AUSMIN: Bending the arc of history towards liberty
Mr Austin, in a speech to a defence conference at the Reagan National Defence Forum in California last Saturday, highlighted the importance of the AUKUS pact between Australia, Britain and the US. The three nations agreed in September last year to boost their defence co-operation, including supplying Australia with nuclear-powered submarines by 2040, as a counterpoint to China’s growing power and aggression. “We’re charting the best pathway for Australia to acquire a nuclear-powered, conventionally armed submarine as early as possible – all while upholding the highest non-proliferation standards,” Mr Austin said.
Mr Marles also will participate in the first meeting of AUKUS defence ministers in Washington, with Mr Austin and British Defence Secretary Ben Wallace. The meetings are timely. For Australia, it will be the last AUSMIN before the Albanese government announces its AUKUS submarine road map in March. Mr Marles and Senator Wong also will visit Japan to meet their counterparts on Saturday.
The US, as Mr Austin said in his speech last Saturday, is determined to “bend the arc of history toward liberty” in defiance of Beijing. He spoke a day after unveiling the next generation of US stealth bombers, the first in 30 years, the B-21 Raider. It was developed at a cost over the life of the production schedule of at least $US203bn ($298.5bn). The batwing-shaped aircraft, able to carry conventional and nuclear bombs, is part of a modernisation of US defence forces aimed to make “it plain to any potential foe: the risks and costs of aggression far outweigh any conceivable gains”, Mr Austin said. Advances in technology would ensure “even the most sophisticated air defence systems will struggle to detect a B-21 in the sky”. The aircraft will be built “in numbers suited to the strategic environment ahead”.
The AUSMIN meeting also coincides with the Pentagon’s annual update on the strength of the Chinese military, showing the People’s Liberation Army would stock about 1500 nuclear warheads by 2035, more than triple the current level. “These next few years will set the terms of our competition with the People’s Republic of China,” Mr Austin said. “And they will determine whether our children and grandchildren inherit an open world of rules and rights – or whether they face emboldened autocrats who seek to dominate by force and fear.”
As always, the AUSMIN agenda will be significant and farsighted, focused on the region, especially Southeast Asia. It is 12 years since we reported that Hillary Clinton, the US secretary of state at the time, who was visiting Australia for AUSMIN talks with US defence secretary Robert Gates, Australian foreign minister Kevin Rudd and defence minister Stephen Smith, was concerned about the importance of ensuring supplies of rare-earth minerals after China’s decision to slash its exports of the minerals – vital for military and civilian technologies.
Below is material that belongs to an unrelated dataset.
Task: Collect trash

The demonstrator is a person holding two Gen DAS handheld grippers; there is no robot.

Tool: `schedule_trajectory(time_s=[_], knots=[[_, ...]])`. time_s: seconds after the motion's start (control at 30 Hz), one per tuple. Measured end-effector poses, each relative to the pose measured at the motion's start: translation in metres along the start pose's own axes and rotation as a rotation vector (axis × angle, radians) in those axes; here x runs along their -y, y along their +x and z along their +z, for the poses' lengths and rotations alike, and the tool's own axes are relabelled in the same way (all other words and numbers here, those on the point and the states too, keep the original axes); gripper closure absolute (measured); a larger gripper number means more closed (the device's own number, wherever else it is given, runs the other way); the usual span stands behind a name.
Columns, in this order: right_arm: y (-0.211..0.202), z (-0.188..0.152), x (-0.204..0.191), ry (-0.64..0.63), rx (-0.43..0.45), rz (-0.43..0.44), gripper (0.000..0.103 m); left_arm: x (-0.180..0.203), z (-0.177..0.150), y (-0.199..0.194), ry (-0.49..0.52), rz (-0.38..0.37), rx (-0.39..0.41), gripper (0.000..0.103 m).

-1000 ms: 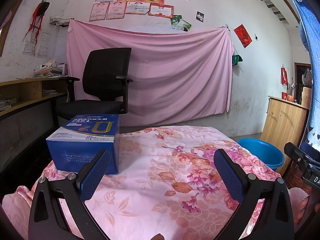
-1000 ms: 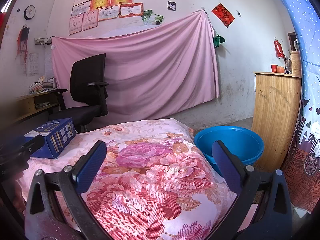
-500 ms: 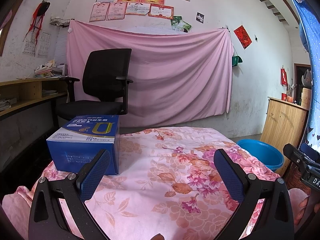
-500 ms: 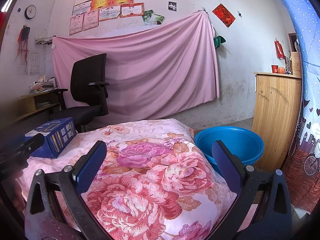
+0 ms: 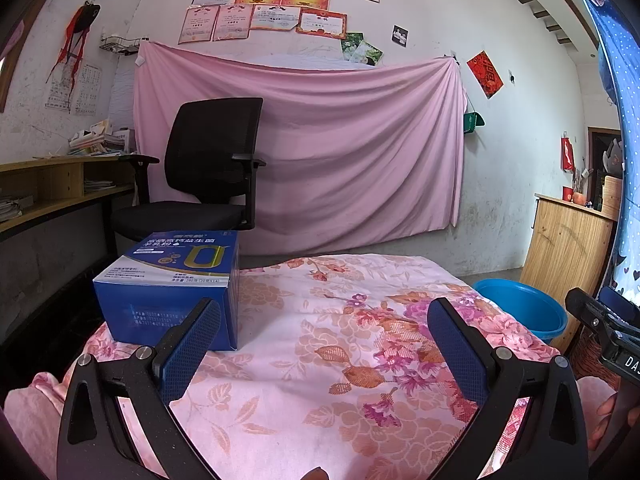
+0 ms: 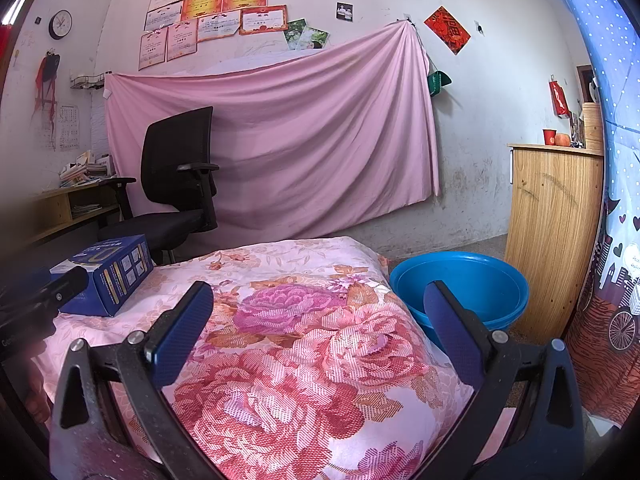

The issue has taken on greater importance since. In a recent pre-AUSMIN analysis, the Australian Strategic Policy Institute noted the world’s supply of rare-earth minerals remained limited. It recommended that AUSMIN “agree to a joint state-of-play review for energy gaps and limitations with current technologies in defence in order to identify possible collaboration opportunities”.
Even before the official start in Washington on Tuesday, the stage is set for this year’s Australia-US Ministerial Consultations (AUSMIN) between Defence Minister Richard Marles, Foreign Minister Penny Wong, US Secretary of State Antony Blinken and US Defence Secretary Lloyd Austin to be vitally important to geo-strategic security on both sides of the Pacific. Australia’s most significant defence purchase in decades, nuclear-powered submarines, will be central to the meeting.